■ **TASK TO CARRY OUT**: Reproduce the entries word for word, and omit any picture you find in them.

== EXERCISE MATERIAL

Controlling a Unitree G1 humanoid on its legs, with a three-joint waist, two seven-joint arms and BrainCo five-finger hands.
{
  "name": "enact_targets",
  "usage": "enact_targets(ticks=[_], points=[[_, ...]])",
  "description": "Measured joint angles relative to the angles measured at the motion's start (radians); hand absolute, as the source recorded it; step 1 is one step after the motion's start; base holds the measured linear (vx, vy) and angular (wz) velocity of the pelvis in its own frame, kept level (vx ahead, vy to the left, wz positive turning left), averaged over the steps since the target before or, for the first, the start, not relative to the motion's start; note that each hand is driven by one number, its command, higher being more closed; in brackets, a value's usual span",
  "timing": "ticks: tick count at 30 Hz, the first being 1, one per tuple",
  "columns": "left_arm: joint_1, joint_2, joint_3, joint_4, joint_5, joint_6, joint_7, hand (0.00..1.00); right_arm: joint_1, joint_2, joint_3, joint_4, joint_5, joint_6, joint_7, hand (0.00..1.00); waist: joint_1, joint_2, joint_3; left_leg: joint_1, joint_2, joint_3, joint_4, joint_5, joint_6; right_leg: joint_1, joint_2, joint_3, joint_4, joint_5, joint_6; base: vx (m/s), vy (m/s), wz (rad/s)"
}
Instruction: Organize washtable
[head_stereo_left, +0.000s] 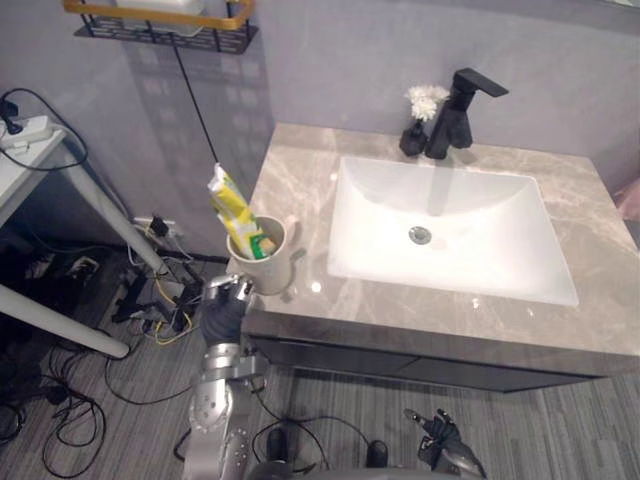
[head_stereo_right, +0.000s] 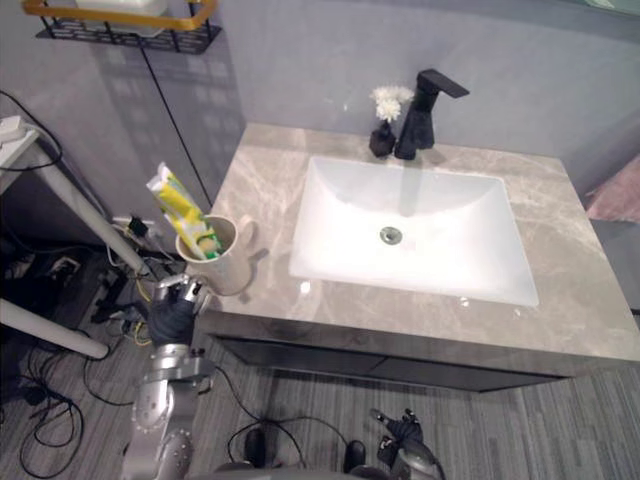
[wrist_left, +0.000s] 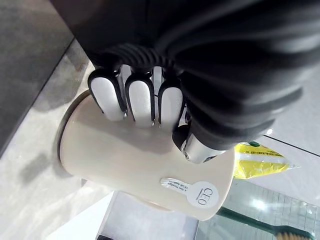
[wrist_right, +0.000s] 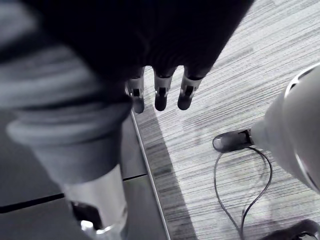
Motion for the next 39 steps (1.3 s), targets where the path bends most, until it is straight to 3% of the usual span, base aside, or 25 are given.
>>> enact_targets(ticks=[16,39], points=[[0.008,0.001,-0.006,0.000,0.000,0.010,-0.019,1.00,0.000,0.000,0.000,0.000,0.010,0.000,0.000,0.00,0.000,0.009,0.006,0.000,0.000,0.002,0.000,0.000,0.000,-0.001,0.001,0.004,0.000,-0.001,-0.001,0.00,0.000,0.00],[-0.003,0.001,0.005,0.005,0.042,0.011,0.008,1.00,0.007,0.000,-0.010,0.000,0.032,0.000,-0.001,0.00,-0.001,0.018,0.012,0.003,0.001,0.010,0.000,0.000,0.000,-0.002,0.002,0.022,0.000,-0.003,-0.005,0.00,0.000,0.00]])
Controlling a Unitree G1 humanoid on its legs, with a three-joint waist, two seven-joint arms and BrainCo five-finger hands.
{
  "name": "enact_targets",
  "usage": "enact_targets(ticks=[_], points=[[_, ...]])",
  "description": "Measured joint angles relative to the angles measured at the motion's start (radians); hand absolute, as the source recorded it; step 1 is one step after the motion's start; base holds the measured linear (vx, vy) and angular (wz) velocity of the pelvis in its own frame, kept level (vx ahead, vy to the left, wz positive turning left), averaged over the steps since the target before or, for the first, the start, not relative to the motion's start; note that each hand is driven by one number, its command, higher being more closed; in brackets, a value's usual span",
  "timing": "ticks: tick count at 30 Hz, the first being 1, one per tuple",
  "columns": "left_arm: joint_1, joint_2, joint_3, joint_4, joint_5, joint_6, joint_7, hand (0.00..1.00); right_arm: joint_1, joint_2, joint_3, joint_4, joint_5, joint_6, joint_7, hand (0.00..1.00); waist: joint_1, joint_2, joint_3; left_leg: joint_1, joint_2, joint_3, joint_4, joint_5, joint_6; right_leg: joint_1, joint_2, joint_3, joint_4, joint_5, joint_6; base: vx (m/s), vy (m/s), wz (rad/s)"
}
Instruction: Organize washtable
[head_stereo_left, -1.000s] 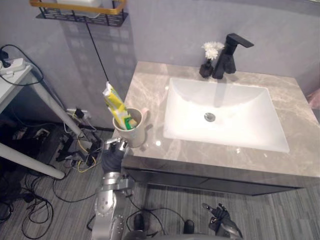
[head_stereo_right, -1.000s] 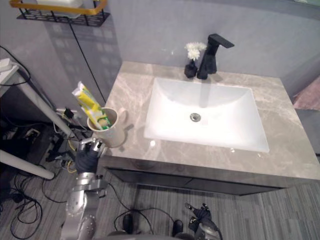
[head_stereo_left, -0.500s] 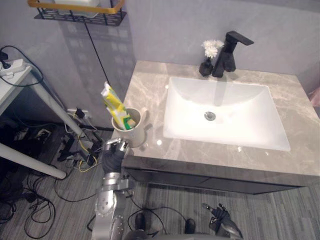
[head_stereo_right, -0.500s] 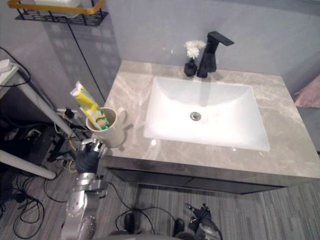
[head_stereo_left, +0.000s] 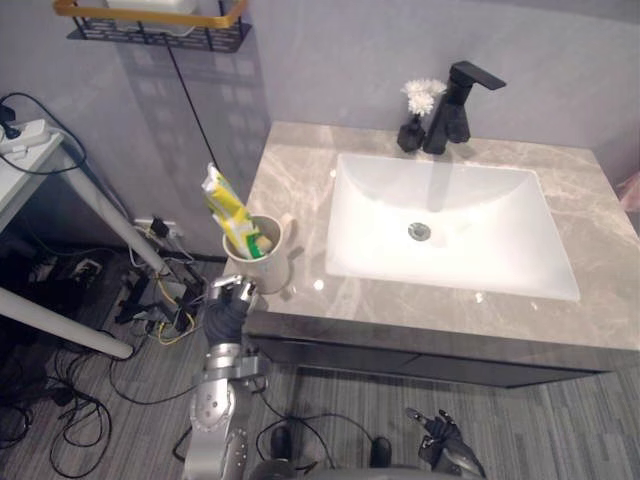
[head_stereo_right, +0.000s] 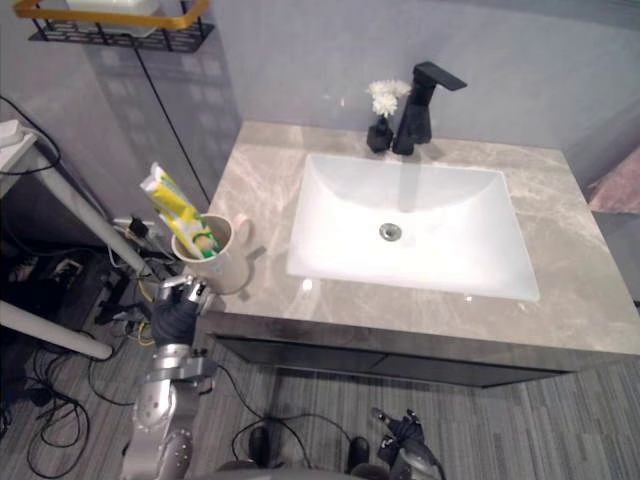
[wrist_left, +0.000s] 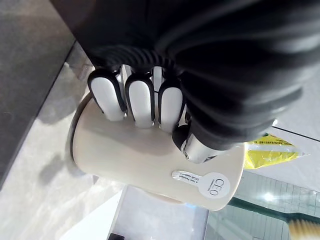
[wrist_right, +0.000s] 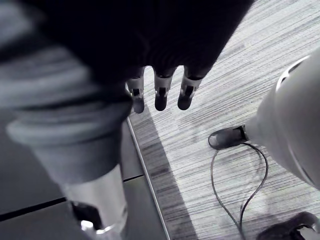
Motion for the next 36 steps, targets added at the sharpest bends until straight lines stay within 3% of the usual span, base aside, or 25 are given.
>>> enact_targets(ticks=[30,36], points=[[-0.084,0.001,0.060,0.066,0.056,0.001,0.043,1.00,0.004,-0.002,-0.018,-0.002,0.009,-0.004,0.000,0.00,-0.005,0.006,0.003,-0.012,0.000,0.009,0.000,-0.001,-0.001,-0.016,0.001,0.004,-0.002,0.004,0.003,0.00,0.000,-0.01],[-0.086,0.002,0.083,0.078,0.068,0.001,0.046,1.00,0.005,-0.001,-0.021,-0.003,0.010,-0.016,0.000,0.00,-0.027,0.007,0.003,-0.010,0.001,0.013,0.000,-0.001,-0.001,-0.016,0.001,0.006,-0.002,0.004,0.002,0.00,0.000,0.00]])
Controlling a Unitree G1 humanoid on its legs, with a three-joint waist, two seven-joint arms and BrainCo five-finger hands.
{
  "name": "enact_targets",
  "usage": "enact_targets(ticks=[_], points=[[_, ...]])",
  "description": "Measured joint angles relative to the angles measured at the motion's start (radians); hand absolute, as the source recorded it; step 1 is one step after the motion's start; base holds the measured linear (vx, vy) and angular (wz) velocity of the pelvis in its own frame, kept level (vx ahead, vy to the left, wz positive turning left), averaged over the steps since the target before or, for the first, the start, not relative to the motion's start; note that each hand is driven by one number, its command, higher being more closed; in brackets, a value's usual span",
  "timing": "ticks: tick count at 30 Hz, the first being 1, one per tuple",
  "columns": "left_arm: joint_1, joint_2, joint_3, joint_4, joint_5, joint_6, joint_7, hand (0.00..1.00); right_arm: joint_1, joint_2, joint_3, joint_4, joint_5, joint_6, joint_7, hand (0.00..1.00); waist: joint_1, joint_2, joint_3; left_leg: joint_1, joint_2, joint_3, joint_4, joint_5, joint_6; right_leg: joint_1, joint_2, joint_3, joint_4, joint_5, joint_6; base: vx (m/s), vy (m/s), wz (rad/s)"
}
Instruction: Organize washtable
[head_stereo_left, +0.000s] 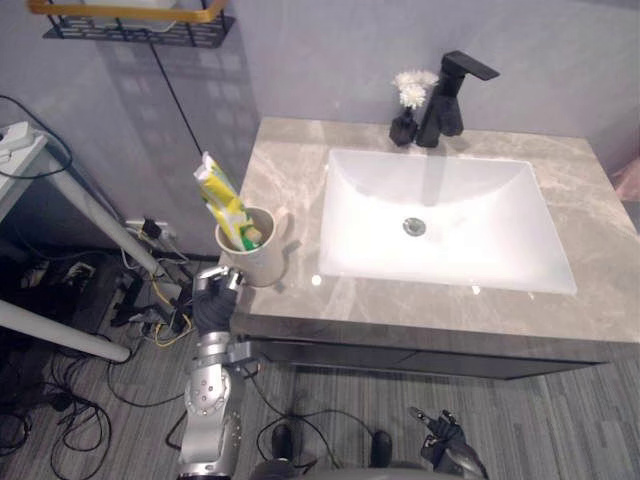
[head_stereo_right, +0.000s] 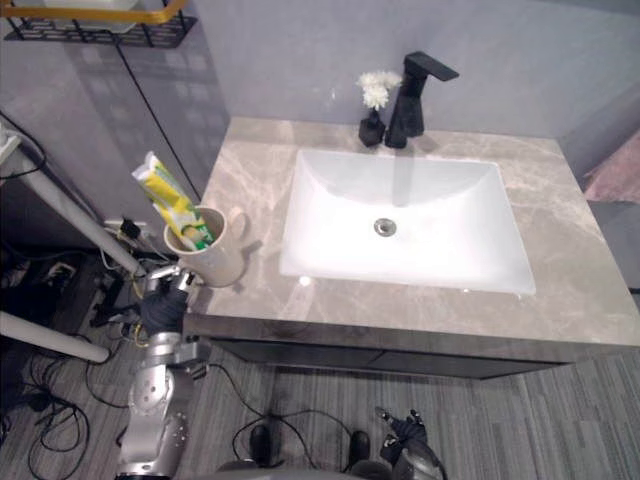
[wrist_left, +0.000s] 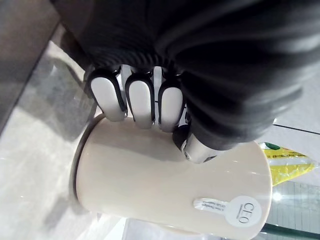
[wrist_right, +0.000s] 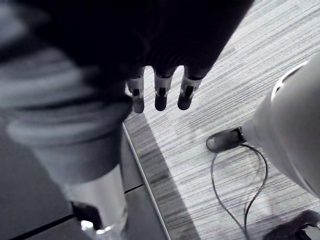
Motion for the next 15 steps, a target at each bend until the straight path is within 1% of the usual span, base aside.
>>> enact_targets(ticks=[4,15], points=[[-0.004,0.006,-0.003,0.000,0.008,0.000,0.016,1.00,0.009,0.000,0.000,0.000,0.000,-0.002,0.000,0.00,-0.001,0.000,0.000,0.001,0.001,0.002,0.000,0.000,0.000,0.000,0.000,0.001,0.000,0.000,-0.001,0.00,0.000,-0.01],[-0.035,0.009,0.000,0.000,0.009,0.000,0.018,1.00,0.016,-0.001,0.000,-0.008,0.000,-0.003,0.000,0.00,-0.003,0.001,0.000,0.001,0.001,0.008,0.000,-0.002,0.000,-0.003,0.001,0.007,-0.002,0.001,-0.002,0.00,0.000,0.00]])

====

■ **ANSWER TO THIS EXERCISE**:
Controlling a Unitree G1 humanoid on its legs, with a three-joint waist, two seven-joint arms and BrainCo five-finger hands.
{
  "name": "enact_targets",
  "usage": "enact_targets(ticks=[_], points=[[_, ...]])",
  "description": "Measured joint angles relative to the angles measured at the motion's start (radians); hand absolute, as the source recorded it; step 1 is one step after the motion's start; base holds the measured linear (vx, vy) and angular (wz) velocity of the pelvis in its own frame, kept level (vx ahead, vy to the left, wz positive turning left), averaged over the steps since the target before or, for the first, the start, not relative to the motion's start; note that each hand is driven by one number, its command, higher being more closed; in brackets, a value's usual span",
  "timing": "ticks: tick count at 30 Hz, the first being 1, one per tuple",
  "columns": "left_arm: joint_1, joint_2, joint_3, joint_4, joint_5, joint_6, joint_7, hand (0.00..1.00); right_arm: joint_1, joint_2, joint_3, joint_4, joint_5, joint_6, joint_7, hand (0.00..1.00); waist: joint_1, joint_2, joint_3; left_leg: joint_1, joint_2, joint_3, joint_4, joint_5, joint_6; right_leg: joint_1, joint_2, joint_3, joint_4, joint_5, joint_6; base: vx (m/s), vy (m/s), wz (rad/s)"
}
Instruction: Organize washtable
[head_stereo_left, +0.000s] 
[head_stereo_right, +0.000s] 
[wrist_left, +0.000s] 
[wrist_right, +0.000s] 
Motion for the next 39 steps (1.3 s), targets where the path bends most, until it is straight to 3% of the usual span, base aside, or 25 are given.
>>> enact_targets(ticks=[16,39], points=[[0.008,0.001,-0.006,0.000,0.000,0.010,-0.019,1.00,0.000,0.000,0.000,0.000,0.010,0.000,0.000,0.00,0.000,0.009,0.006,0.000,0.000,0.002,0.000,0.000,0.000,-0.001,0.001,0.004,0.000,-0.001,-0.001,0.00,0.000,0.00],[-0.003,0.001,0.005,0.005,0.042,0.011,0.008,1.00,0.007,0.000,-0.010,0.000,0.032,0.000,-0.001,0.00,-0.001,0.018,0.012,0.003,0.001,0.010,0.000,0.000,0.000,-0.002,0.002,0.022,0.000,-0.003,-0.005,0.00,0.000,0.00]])
Controlling a Unitree G1 humanoid on its legs, with a three-joint waist, two seven-joint arms and BrainCo five-finger hands.
{
  "name": "enact_targets",
  "usage": "enact_targets(ticks=[_], points=[[_, ...]])",
  "description": "Measured joint angles relative to the angles measured at the motion's start (radians); hand absolute, as the source recorded it; step 1 is one step after the motion's start; base holds the measured linear (vx, vy) and angular (wz) velocity of the pelvis in its own frame, kept level (vx ahead, vy to the left, wz positive turning left), averaged over the steps since the target before or, for the first, the start, not relative to the motion's start; note that each hand is driven by one number, its command, higher being more closed; in brackets, a value's usual span",
  "timing": "ticks: tick count at 30 Hz, the first being 1, one per tuple",
  "columns": "left_arm: joint_1, joint_2, joint_3, joint_4, joint_5, joint_6, joint_7, hand (0.00..1.00); right_arm: joint_1, joint_2, joint_3, joint_4, joint_5, joint_6, joint_7, hand (0.00..1.00); waist: joint_1, joint_2, joint_3; left_leg: joint_1, joint_2, joint_3, joint_4, joint_5, joint_6; right_leg: joint_1, joint_2, joint_3, joint_4, joint_5, joint_6; base: vx (m/s), vy (m/s), wz (rad/s)"
}
Instruction: Organize washtable
[head_stereo_left, -1.000s] 
[head_stereo_right, -1.000s] 
[head_stereo_left, -0.500s] 
[head_stereo_right, -0.500s] 
[head_stereo_left, +0.000s] 
[head_stereo_right, +0.000s] 
[wrist_left, +0.000s] 
[wrist_right, +0.000s] 
Motion for the next 36 steps, targets added at the sharpest bends until straight lines stay within 3% of the usual span, base aside, or 25 are given.
>>> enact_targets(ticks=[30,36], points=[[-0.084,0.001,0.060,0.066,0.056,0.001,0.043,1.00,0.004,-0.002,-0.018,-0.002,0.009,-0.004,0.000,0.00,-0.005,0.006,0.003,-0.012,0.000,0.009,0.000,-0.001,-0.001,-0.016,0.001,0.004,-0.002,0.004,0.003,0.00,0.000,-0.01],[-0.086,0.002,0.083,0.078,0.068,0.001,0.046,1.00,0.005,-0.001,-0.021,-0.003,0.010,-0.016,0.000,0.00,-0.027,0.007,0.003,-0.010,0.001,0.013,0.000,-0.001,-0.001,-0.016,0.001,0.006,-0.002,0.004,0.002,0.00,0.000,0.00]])
Controlling a Unitree G1 humanoid on its legs, with a three-joint waist, two seven-joint arms and BrainCo five-finger hands.
{
  "name": "enact_targets",
  "usage": "enact_targets(ticks=[_], points=[[_, ...]])",
  "description": "Measured joint angles relative to the angles measured at the motion's start (radians); hand absolute, as the source recorded it; step 1 is one step after the motion's start; base holds the measured linear (vx, vy) and angular (wz) velocity of the pelvis in its own frame, kept level (vx ahead, vy to the left, wz positive turning left), averaged over the steps since the target before or, for the first, the start, not relative to the motion's start; note that each hand is driven by one number, its command, higher being more closed; in brackets, a value's usual span",
  "timing": "ticks: tick count at 30 Hz, the first being 1, one per tuple",
  "columns": "left_arm: joint_1, joint_2, joint_3, joint_4, joint_5, joint_6, joint_7, hand (0.00..1.00); right_arm: joint_1, joint_2, joint_3, joint_4, joint_5, joint_6, joint_7, hand (0.00..1.00); waist: joint_1, joint_2, joint_3; left_leg: joint_1, joint_2, joint_3, joint_4, joint_5, joint_6; right_leg: joint_1, joint_2, joint_3, joint_4, joint_5, joint_6; base: vx (m/s), vy (m/s), wz (rad/s)"
}
Instruction: Organize washtable
[head_stereo_left, +0.000s] 
[head_stereo_right, +0.000s] 
[wrist_left, +0.000s] 
[wrist_right, +0.000s] 
Motion for the next 15 steps, a target at each bend until the straight path is within 1% of the usual span, base aside.
>>> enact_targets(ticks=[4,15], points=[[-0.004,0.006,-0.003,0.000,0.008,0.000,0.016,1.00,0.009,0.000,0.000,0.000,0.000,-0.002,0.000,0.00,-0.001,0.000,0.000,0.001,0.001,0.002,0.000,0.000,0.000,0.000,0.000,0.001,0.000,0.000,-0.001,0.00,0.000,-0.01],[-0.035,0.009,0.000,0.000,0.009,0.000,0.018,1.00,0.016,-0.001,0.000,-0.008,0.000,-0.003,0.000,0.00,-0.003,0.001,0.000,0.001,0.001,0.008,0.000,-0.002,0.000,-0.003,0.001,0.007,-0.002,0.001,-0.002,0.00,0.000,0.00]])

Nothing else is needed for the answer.